Lines containing "robot" should be pulled from the material below.

[[ RECORDED INFORMATION, beginning ]]

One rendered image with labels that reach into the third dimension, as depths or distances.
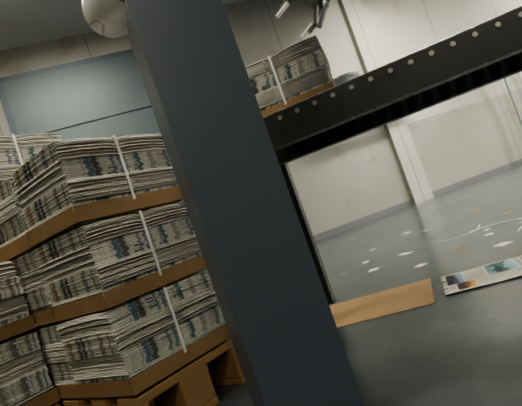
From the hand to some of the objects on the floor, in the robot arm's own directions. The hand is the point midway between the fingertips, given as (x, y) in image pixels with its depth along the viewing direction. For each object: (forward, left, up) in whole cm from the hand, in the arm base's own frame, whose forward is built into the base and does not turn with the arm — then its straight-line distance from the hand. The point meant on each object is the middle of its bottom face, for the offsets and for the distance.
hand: (290, 25), depth 180 cm
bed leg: (+38, +10, -116) cm, 122 cm away
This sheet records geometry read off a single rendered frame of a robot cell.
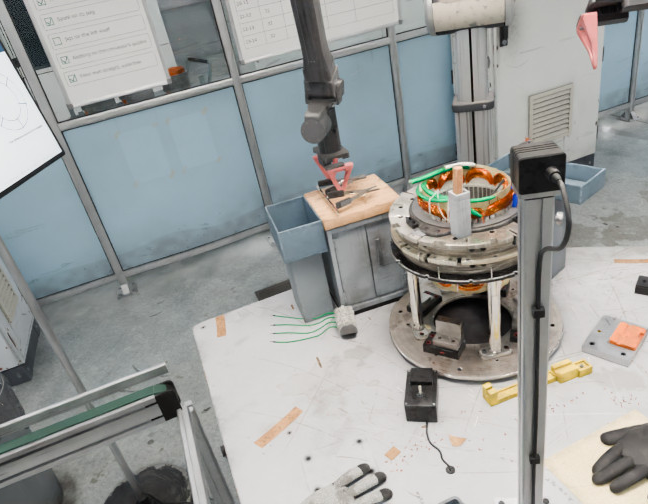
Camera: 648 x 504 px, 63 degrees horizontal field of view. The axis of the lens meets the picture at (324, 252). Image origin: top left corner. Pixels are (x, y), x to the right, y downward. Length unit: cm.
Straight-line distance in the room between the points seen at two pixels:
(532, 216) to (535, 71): 292
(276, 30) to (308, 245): 209
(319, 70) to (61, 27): 203
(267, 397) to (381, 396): 25
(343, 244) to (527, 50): 235
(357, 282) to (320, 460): 47
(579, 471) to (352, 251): 65
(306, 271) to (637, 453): 76
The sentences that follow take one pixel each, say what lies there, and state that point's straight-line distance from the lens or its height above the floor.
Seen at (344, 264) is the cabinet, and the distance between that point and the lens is 129.
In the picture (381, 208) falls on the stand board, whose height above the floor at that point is 106.
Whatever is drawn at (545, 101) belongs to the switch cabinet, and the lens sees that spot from 357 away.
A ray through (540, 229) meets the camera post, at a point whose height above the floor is 131.
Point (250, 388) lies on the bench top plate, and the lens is 124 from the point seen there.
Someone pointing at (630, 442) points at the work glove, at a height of 80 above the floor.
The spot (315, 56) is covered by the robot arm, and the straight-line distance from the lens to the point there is 118.
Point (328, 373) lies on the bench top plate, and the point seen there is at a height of 78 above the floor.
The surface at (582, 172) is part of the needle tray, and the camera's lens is 138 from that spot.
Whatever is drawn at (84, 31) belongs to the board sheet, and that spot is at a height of 147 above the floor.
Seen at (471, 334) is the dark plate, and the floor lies 78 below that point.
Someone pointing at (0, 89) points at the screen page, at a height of 145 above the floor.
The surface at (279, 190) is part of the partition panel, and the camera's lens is 341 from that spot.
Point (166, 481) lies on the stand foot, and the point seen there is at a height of 2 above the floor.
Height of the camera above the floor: 160
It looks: 29 degrees down
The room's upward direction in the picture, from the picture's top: 12 degrees counter-clockwise

[[ RECORDED INFORMATION, end ]]

— WRITTEN ANSWER —
From the hand to some of the objects on the floor, in the robot arm's own directions. The hand is the point midway between the fingertips, given as (x, y) in image pixels with its depth along the viewing direction. For each object: (forward, left, up) in whole cm from the hand, in the arm base's own frame, whose forward is built into the base and does not turn with the arm — then its straight-line distance from the hand. The point meant on each object is the middle of its bottom face, for the offsets and for the distance.
This sheet records geometry read off a single rendered frame of a robot cell.
The spot (315, 56) is covered by the robot arm, and the straight-line distance from the lens to the point there is 118.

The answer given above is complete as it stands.